[[ EXTRACTED RECORDS open ]]
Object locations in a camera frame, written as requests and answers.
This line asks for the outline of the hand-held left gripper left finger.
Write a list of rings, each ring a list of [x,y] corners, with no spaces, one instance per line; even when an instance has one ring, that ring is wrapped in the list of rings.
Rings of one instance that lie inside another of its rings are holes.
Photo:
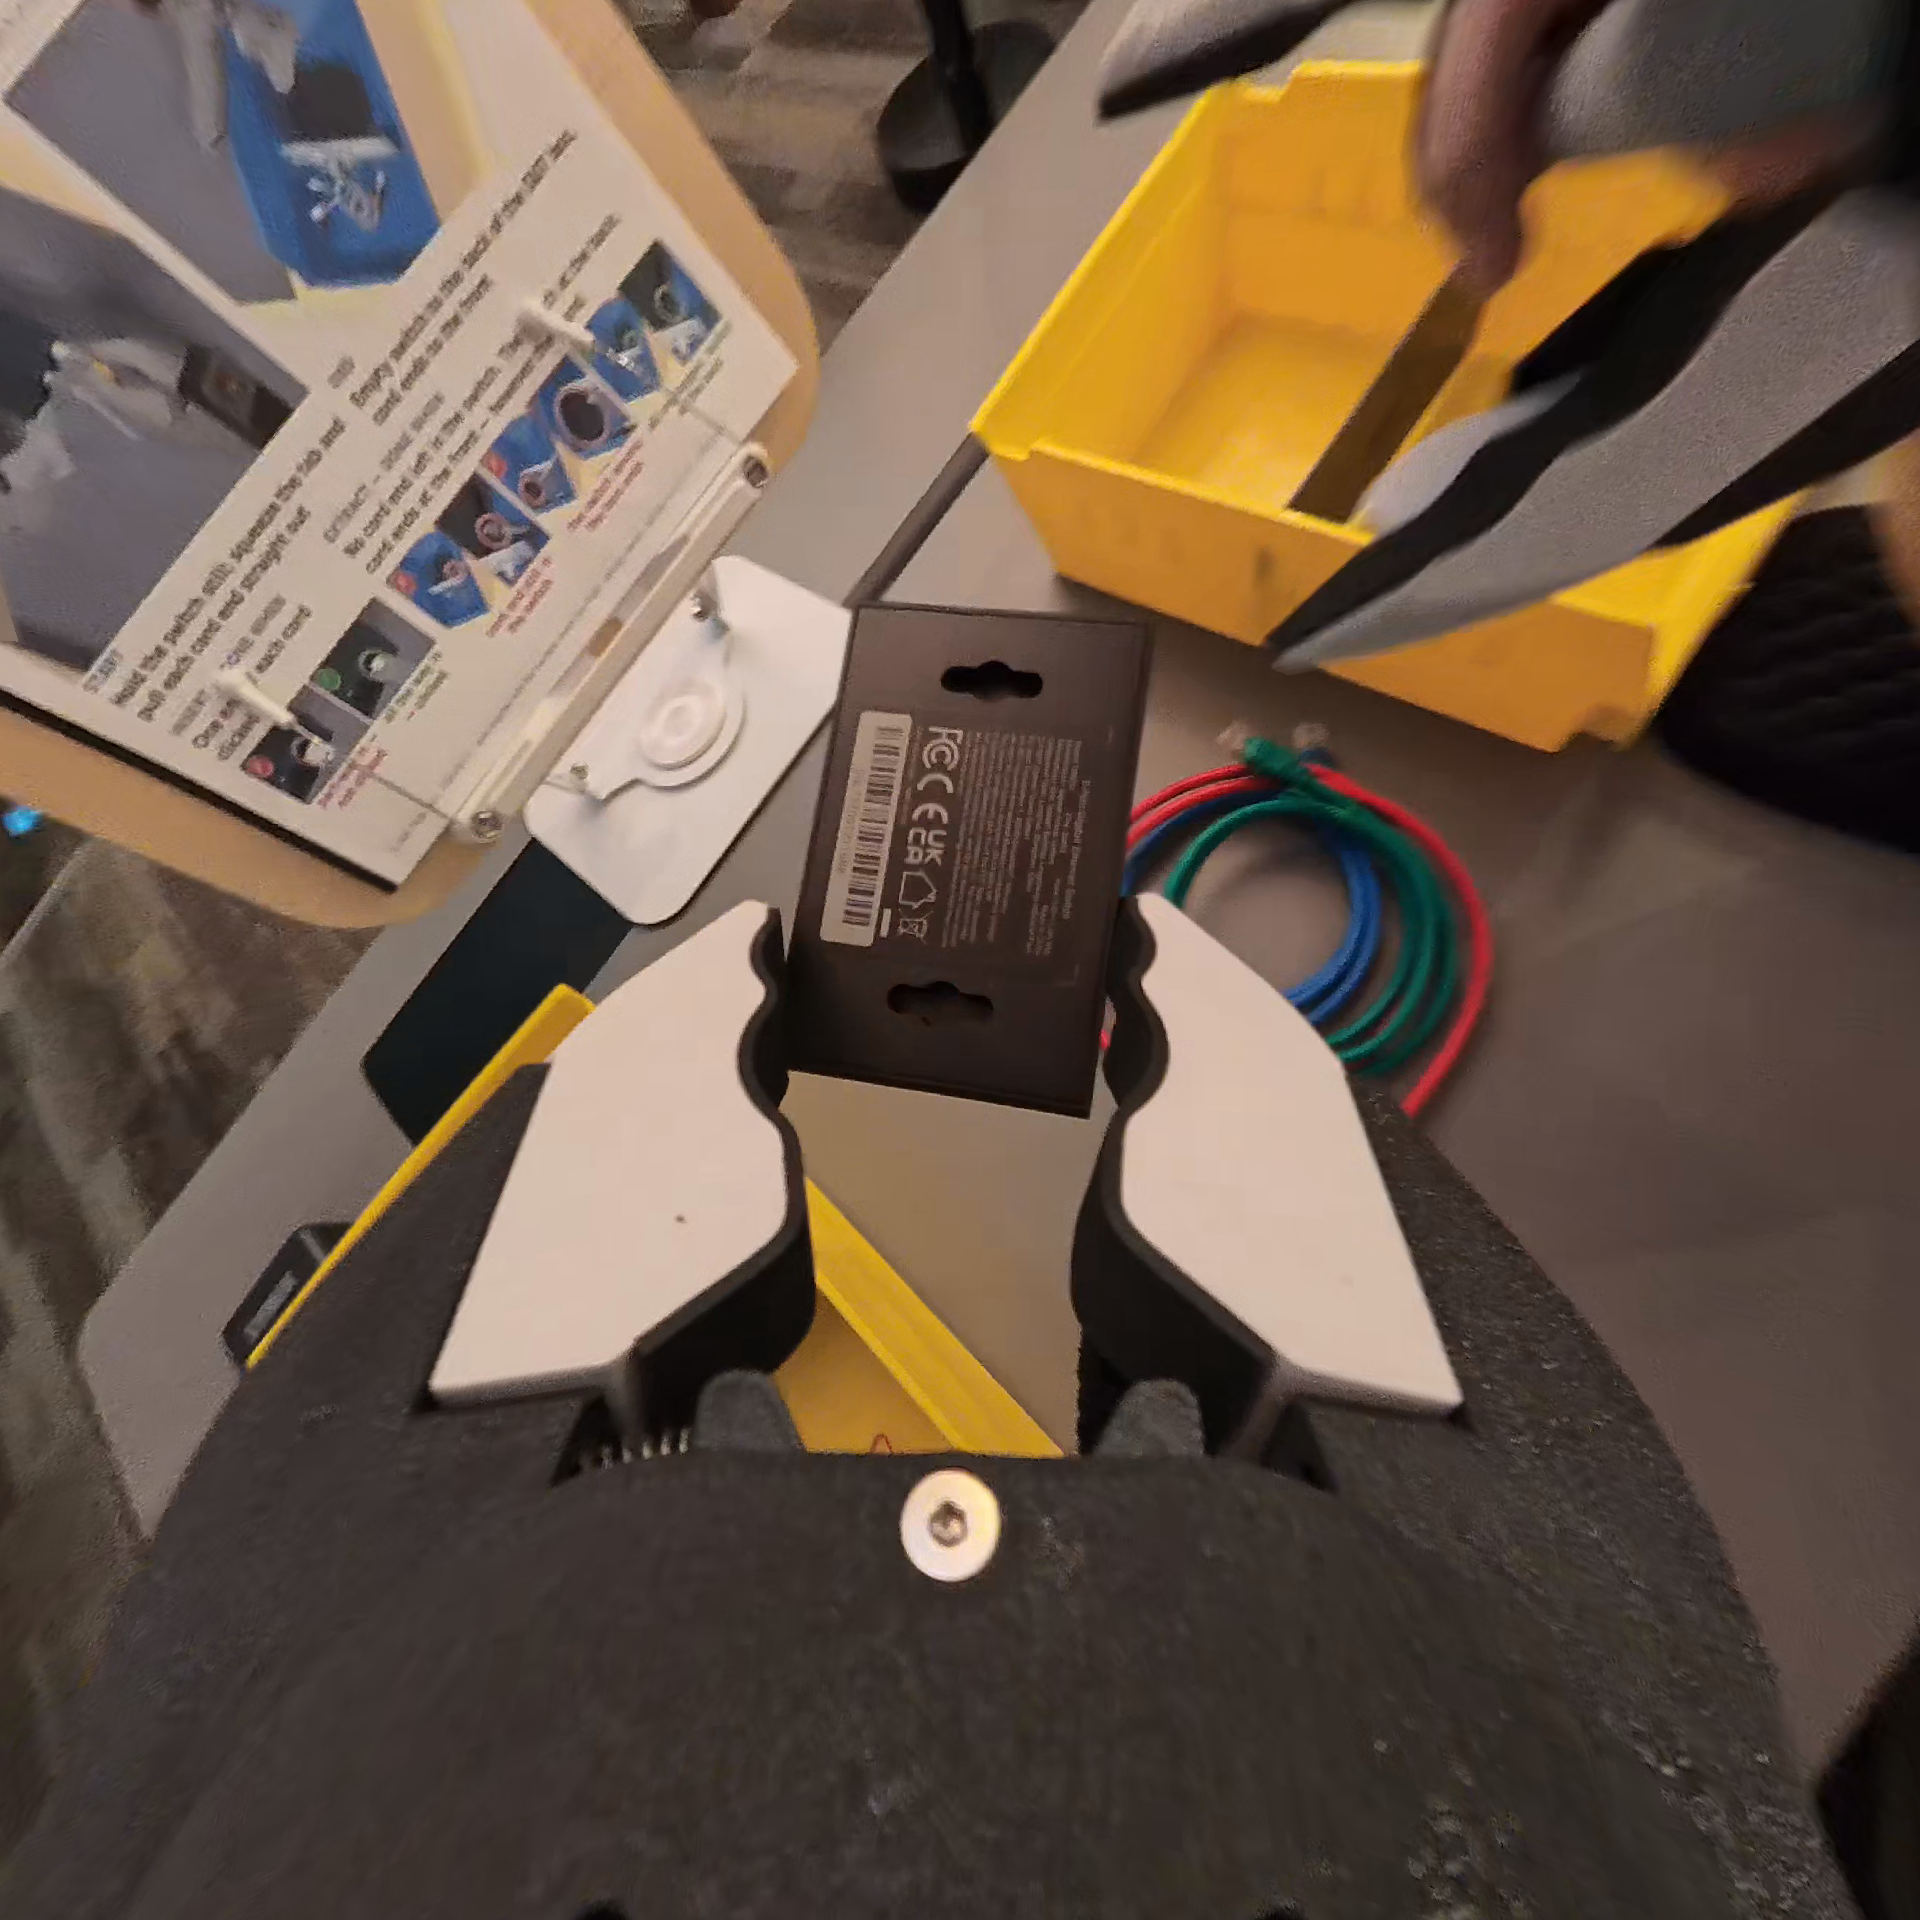
[[[816,1313],[789,1090],[784,928],[744,902],[624,980],[551,1056],[426,1377],[435,1411],[599,1400],[631,1453],[696,1445]]]

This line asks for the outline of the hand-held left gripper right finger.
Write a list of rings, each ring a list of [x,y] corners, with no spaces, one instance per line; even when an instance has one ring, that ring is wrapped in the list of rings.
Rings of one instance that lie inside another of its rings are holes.
[[[1124,897],[1104,1059],[1113,1118],[1067,1297],[1124,1383],[1178,1383],[1216,1455],[1296,1403],[1463,1411],[1359,1097],[1321,1033],[1166,897]]]

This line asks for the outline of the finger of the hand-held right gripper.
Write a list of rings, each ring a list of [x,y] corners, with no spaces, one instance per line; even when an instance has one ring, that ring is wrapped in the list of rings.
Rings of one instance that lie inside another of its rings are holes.
[[[1104,125],[1247,77],[1345,2],[1138,2],[1098,72]],[[1731,147],[1901,106],[1916,2],[1604,2],[1547,55],[1546,153]]]
[[[1916,431],[1916,196],[1805,193],[1638,255],[1506,397],[1376,484],[1282,669],[1418,647],[1689,545]]]

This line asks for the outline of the yellow plastic bin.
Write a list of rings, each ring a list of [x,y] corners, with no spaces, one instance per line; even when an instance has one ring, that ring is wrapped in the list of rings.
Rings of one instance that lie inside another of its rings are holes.
[[[435,1131],[411,1146],[393,1175],[349,1222],[325,1270],[301,1289],[285,1321],[373,1232],[373,1226],[420,1183],[430,1160],[471,1118],[522,1067],[549,1056],[590,1015],[590,999],[555,986],[500,1056],[467,1085]],[[923,1307],[881,1261],[851,1215],[808,1184],[816,1309],[804,1345],[778,1369],[789,1411],[814,1453],[984,1453],[1057,1455],[1062,1445],[991,1376],[984,1363]]]
[[[1451,276],[1414,97],[1409,58],[1313,58],[1187,110],[974,418],[1057,575],[1259,647],[1363,553],[1295,496]],[[1628,744],[1800,506],[1336,674],[1547,754]]]

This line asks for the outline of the black ethernet switch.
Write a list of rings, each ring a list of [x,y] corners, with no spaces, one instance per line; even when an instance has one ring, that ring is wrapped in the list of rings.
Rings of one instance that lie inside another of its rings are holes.
[[[1089,1118],[1152,630],[864,605],[784,945],[794,1072]]]

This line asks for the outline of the person's right hand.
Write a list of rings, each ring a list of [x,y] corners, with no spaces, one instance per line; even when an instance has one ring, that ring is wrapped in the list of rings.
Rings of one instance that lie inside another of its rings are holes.
[[[1660,143],[1727,213],[1860,189],[1916,309],[1916,206],[1866,189],[1916,110],[1916,2],[1451,2],[1427,53],[1414,181],[1481,291],[1521,262],[1521,198],[1555,158],[1555,91],[1592,44],[1631,100],[1596,128]]]

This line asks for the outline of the black oval pad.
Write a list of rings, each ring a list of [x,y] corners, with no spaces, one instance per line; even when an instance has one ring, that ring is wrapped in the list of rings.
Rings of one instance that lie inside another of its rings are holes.
[[[1916,628],[1866,506],[1791,521],[1653,737],[1745,800],[1916,854]]]

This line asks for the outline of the black flat mat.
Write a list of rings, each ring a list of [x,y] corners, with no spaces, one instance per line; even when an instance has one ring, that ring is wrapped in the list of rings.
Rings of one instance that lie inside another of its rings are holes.
[[[525,842],[362,1056],[387,1118],[422,1144],[544,999],[587,988],[626,934],[587,881]]]

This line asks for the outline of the black floor lamp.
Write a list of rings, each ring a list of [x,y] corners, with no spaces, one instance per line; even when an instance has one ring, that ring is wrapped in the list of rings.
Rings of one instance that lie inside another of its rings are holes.
[[[1049,61],[1052,32],[1026,16],[974,18],[968,2],[919,2],[929,55],[892,87],[877,153],[897,202],[929,214]]]

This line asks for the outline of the black power bank with display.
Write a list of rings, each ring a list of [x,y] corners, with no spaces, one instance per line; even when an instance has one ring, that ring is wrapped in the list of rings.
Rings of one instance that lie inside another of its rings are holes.
[[[285,1245],[277,1245],[274,1257],[260,1270],[253,1287],[221,1321],[221,1350],[236,1370],[253,1365],[274,1325],[297,1302],[301,1289],[341,1248],[348,1232],[348,1222],[307,1222],[293,1227]]]

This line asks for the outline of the instruction poster on wooden board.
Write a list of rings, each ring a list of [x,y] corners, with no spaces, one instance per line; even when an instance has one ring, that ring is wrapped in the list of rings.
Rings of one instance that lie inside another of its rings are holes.
[[[611,2],[3,2],[3,795],[443,902],[804,445],[790,262]]]

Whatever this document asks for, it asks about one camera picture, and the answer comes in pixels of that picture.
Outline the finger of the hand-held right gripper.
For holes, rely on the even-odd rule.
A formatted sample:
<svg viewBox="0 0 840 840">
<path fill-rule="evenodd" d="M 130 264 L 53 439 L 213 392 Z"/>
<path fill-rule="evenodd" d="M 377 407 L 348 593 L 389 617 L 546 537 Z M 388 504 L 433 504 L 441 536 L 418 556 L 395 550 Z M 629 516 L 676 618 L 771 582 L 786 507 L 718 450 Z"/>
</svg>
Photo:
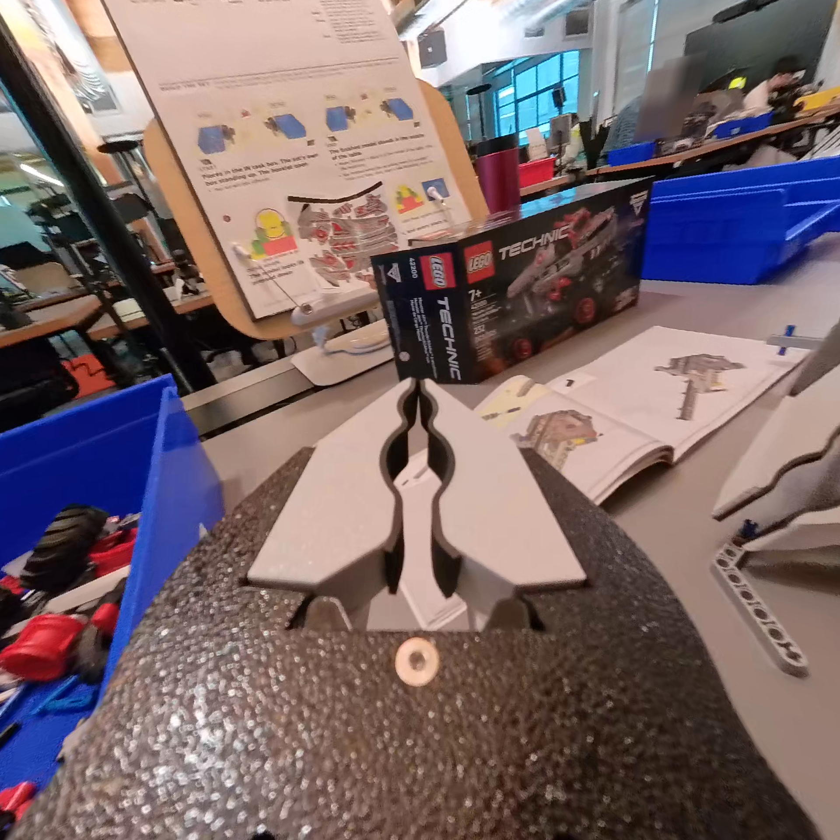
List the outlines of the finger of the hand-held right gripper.
<svg viewBox="0 0 840 840">
<path fill-rule="evenodd" d="M 838 546 L 839 441 L 818 460 L 786 471 L 750 508 L 749 553 Z"/>
<path fill-rule="evenodd" d="M 831 331 L 725 481 L 712 517 L 790 520 L 836 507 L 838 446 L 839 332 Z"/>
</svg>

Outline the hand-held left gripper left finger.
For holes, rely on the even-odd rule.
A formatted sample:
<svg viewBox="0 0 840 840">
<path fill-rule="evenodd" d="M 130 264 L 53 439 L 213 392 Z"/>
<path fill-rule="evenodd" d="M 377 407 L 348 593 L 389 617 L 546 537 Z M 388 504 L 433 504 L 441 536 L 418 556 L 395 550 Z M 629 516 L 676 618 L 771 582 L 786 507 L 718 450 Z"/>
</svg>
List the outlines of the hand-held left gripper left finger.
<svg viewBox="0 0 840 840">
<path fill-rule="evenodd" d="M 407 379 L 323 437 L 247 572 L 250 585 L 332 599 L 353 629 L 375 629 L 405 558 L 395 479 L 408 460 L 418 382 Z"/>
</svg>

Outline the long grey lego beam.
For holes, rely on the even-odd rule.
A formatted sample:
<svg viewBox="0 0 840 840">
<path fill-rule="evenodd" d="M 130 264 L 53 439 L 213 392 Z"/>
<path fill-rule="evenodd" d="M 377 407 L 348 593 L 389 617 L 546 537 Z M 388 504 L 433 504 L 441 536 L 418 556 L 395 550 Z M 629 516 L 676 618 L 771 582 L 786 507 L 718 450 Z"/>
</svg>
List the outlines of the long grey lego beam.
<svg viewBox="0 0 840 840">
<path fill-rule="evenodd" d="M 789 676 L 807 678 L 807 657 L 745 576 L 746 559 L 747 552 L 740 544 L 723 543 L 711 563 L 713 577 L 769 660 Z"/>
</svg>

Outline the black lego set box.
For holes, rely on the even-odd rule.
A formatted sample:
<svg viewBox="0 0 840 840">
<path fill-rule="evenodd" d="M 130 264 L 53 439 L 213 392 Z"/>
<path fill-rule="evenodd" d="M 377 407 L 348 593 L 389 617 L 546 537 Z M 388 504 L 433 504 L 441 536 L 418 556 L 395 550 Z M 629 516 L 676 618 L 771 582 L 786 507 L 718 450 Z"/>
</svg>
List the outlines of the black lego set box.
<svg viewBox="0 0 840 840">
<path fill-rule="evenodd" d="M 374 256 L 399 380 L 479 384 L 635 306 L 654 182 L 586 184 Z"/>
</svg>

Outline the black lego tyre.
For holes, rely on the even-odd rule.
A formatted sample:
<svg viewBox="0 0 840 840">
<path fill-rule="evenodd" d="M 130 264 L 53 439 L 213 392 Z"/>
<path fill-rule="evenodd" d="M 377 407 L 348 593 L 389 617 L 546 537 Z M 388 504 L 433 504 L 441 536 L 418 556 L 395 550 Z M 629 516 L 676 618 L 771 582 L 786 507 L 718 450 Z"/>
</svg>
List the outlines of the black lego tyre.
<svg viewBox="0 0 840 840">
<path fill-rule="evenodd" d="M 36 543 L 18 579 L 27 591 L 64 591 L 85 573 L 88 555 L 100 539 L 109 514 L 70 504 L 56 514 Z"/>
</svg>

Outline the pile of lego parts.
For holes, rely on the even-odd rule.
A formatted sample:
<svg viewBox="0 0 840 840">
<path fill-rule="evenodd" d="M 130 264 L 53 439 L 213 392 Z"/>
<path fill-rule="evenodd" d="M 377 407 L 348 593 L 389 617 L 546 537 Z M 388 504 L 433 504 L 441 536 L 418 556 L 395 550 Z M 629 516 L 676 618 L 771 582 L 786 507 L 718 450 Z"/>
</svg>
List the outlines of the pile of lego parts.
<svg viewBox="0 0 840 840">
<path fill-rule="evenodd" d="M 65 761 L 97 704 L 140 520 L 139 513 L 109 514 L 85 573 L 64 591 L 27 591 L 19 583 L 45 531 L 2 568 L 2 838 Z"/>
</svg>

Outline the open instruction booklet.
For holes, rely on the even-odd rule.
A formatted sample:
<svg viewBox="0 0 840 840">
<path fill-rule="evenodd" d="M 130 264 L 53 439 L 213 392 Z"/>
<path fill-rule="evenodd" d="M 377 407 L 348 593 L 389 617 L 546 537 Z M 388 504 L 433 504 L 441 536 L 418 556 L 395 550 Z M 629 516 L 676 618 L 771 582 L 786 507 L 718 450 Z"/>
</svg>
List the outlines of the open instruction booklet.
<svg viewBox="0 0 840 840">
<path fill-rule="evenodd" d="M 475 411 L 594 504 L 694 447 L 794 371 L 803 349 L 652 327 L 547 384 L 512 376 Z"/>
</svg>

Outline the white board stand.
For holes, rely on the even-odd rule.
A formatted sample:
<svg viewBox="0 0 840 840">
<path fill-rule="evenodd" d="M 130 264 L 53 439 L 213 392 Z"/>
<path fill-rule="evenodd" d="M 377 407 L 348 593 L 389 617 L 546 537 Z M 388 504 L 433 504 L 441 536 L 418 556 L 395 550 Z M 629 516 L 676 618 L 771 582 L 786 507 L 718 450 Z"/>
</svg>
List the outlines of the white board stand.
<svg viewBox="0 0 840 840">
<path fill-rule="evenodd" d="M 350 332 L 331 337 L 334 322 L 374 309 L 379 304 L 375 290 L 324 290 L 297 305 L 290 316 L 300 331 L 309 332 L 313 345 L 295 352 L 290 365 L 312 385 L 337 385 L 393 360 L 385 320 L 376 320 Z"/>
</svg>

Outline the stack of blue storage bins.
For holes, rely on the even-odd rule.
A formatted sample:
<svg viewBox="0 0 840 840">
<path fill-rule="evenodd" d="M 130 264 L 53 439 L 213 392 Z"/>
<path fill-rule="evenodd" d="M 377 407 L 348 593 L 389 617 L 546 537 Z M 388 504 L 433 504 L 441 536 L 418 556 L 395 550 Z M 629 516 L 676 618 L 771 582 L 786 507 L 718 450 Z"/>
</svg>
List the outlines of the stack of blue storage bins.
<svg viewBox="0 0 840 840">
<path fill-rule="evenodd" d="M 642 278 L 754 286 L 839 229 L 839 157 L 654 184 Z"/>
</svg>

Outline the blue parts bin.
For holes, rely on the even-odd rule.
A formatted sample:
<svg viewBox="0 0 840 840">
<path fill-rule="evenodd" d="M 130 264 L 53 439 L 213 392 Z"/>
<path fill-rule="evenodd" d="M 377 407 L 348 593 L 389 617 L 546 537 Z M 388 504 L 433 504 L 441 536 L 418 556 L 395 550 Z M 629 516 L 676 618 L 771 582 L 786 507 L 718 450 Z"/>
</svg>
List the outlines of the blue parts bin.
<svg viewBox="0 0 840 840">
<path fill-rule="evenodd" d="M 23 679 L 2 701 L 2 796 L 34 806 L 12 838 L 211 838 L 192 710 L 221 617 L 189 555 L 224 517 L 221 481 L 164 377 L 2 435 L 2 565 L 71 503 L 138 514 L 102 677 Z"/>
</svg>

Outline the wooden poster board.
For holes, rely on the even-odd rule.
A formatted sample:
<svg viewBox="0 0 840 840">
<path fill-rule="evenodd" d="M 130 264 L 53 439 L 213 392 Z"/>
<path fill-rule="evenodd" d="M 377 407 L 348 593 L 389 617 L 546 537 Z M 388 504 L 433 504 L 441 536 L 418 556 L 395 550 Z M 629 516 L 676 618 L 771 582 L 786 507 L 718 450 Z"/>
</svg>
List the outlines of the wooden poster board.
<svg viewBox="0 0 840 840">
<path fill-rule="evenodd" d="M 468 219 L 483 219 L 489 214 L 487 202 L 480 189 L 455 115 L 440 91 L 422 80 L 418 85 L 443 145 L 457 188 L 467 207 Z M 290 311 L 253 320 L 223 249 L 208 226 L 192 187 L 185 178 L 181 163 L 157 119 L 152 119 L 144 130 L 143 144 L 151 171 L 205 280 L 208 293 L 220 315 L 234 329 L 258 340 L 281 340 L 378 305 L 378 294 L 376 290 L 372 290 L 367 298 L 346 302 L 342 310 L 311 318 L 303 324 L 295 323 Z"/>
</svg>

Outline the background wooden desk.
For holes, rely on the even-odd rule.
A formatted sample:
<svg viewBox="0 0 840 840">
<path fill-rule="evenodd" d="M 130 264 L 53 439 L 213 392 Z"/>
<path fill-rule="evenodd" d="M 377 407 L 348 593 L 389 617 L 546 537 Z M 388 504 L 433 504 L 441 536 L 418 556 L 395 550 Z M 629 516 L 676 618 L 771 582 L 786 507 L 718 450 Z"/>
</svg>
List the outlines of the background wooden desk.
<svg viewBox="0 0 840 840">
<path fill-rule="evenodd" d="M 214 307 L 212 295 L 207 290 L 200 290 L 195 295 L 175 298 L 174 292 L 165 293 L 173 309 L 179 316 L 200 309 Z M 48 306 L 34 310 L 29 316 L 31 323 L 16 329 L 1 329 L 1 349 L 14 347 L 27 341 L 48 339 L 68 331 L 75 331 L 88 336 L 91 340 L 115 338 L 119 328 L 109 315 L 104 313 L 102 305 L 95 296 L 85 296 L 74 301 L 51 302 Z M 123 319 L 128 330 L 137 330 L 150 326 L 148 319 L 139 311 Z"/>
</svg>

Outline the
[[ EXTRACTED RECORDS closed ]]
-- WHAT TO PRODUCE --
Scan the records above for lines with the word "camera". Then report how many there are, as a bare number.

-- WRITTEN ANSWER --
2